Action item:
Using "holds" as the search string, find the matching lines below and copy them.

** Supplied data follows **

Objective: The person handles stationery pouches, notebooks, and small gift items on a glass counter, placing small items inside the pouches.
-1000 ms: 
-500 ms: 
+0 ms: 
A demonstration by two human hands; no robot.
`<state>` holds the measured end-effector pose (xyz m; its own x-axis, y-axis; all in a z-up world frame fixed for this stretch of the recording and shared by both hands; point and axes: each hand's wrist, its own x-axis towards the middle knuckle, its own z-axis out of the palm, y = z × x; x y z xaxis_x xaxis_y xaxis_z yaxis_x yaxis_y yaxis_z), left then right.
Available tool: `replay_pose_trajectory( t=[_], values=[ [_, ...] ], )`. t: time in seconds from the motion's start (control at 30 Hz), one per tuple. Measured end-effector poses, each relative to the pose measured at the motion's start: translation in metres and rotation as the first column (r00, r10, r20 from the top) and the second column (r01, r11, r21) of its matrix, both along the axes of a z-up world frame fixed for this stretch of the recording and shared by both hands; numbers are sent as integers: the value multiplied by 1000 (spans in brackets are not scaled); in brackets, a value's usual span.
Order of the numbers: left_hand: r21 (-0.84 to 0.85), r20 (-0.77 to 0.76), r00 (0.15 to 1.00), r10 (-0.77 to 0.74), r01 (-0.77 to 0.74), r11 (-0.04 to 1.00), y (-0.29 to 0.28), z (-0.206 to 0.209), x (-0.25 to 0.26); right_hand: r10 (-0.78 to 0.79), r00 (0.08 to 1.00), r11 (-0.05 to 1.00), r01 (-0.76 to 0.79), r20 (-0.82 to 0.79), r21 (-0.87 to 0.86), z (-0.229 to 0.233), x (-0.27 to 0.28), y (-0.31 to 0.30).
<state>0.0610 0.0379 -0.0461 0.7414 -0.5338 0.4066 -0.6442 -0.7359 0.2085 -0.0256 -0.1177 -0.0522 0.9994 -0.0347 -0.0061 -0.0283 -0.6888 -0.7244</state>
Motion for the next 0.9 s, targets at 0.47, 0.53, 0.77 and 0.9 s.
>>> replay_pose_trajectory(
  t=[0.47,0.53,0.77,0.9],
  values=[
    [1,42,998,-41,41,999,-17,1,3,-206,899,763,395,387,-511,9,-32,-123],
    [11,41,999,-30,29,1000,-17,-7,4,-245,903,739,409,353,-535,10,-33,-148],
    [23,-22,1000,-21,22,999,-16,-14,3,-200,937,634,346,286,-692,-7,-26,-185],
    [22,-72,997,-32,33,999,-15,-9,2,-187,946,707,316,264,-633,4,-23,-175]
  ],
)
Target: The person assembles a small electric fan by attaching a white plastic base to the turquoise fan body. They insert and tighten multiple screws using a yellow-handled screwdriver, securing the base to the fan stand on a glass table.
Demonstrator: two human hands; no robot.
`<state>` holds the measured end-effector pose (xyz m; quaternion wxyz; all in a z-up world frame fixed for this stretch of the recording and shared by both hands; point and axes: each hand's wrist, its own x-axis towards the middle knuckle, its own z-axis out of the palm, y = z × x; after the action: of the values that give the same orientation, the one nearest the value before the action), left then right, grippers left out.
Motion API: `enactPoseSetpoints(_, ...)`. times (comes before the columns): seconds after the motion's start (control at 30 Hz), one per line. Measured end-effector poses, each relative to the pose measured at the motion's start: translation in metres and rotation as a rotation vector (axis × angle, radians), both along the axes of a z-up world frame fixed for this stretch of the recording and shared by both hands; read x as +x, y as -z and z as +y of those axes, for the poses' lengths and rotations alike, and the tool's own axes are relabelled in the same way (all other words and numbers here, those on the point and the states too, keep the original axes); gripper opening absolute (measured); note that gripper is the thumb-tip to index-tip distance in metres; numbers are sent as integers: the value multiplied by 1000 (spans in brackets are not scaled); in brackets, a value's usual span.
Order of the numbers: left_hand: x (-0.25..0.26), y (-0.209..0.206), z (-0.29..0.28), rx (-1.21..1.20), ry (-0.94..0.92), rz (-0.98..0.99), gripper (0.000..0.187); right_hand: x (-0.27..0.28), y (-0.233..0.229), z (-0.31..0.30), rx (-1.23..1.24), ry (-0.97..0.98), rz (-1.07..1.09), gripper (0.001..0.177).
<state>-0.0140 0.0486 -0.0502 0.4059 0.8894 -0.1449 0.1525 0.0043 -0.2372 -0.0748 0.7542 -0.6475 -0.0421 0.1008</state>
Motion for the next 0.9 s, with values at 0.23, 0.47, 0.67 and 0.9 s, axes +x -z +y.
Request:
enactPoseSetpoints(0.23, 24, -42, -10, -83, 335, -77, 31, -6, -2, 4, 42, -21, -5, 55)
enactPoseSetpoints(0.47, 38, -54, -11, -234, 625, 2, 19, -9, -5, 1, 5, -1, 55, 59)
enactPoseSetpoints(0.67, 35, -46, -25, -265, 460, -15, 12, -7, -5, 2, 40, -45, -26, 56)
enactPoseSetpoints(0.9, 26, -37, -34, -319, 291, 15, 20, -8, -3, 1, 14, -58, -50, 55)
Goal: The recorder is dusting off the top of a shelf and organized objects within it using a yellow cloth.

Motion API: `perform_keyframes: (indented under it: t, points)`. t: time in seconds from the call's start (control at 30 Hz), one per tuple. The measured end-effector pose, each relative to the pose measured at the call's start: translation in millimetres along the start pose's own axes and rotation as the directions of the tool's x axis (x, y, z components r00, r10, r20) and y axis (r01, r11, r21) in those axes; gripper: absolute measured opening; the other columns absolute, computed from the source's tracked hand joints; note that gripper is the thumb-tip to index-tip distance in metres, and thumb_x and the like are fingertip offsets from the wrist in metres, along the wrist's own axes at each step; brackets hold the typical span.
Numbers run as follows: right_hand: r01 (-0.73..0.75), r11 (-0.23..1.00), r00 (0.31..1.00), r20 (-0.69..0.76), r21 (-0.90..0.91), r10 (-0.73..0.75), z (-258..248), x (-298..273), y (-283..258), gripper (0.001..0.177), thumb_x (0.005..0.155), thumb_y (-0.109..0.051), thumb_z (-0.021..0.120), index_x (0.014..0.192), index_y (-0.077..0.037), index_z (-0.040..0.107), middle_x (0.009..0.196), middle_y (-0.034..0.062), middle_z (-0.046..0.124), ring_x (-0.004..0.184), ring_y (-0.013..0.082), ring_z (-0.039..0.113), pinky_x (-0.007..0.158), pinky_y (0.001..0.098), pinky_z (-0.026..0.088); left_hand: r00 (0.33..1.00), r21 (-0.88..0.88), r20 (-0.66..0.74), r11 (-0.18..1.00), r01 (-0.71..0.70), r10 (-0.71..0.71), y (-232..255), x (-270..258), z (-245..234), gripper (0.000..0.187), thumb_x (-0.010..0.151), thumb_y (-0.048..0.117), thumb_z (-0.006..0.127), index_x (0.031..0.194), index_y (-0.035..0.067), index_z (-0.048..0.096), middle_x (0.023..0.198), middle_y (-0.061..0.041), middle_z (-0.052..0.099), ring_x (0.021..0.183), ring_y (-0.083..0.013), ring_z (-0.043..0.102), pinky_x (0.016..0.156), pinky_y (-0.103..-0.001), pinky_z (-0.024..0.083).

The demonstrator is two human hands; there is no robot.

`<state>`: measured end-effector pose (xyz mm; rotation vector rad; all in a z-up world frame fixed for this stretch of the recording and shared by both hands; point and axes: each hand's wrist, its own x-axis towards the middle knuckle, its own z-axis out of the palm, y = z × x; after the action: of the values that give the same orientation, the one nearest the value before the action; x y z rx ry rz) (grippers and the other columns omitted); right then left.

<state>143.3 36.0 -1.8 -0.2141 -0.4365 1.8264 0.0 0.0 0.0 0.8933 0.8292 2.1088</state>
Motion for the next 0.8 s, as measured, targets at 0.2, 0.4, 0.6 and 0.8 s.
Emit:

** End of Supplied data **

Solved problem:
`<state>` holds the measured end-effector pose (xyz m; its own x-axis, y-axis; all in a z-up world frame fixed for this stretch of the recording and shared by both hands; point and axes: each hand's wrist, its own x-axis towards the middle knuckle, its own z-axis out of the palm, y = z × x; x y z xaxis_x xaxis_y xaxis_z yaxis_x yaxis_y yaxis_z), left then right.
`<state>` holds the measured end-effector pose (xyz m; quaternion wxyz; all in a z-up world frame fixed for this stretch of the recording and shared by both hands; point and axes: each hand's wrist, its own x-axis towards the middle knuckle, its own z-axis out of the palm, y = z × x; after the action: of the values that give the same orientation, the one nearest the value before the action), left then right, grippers left out.

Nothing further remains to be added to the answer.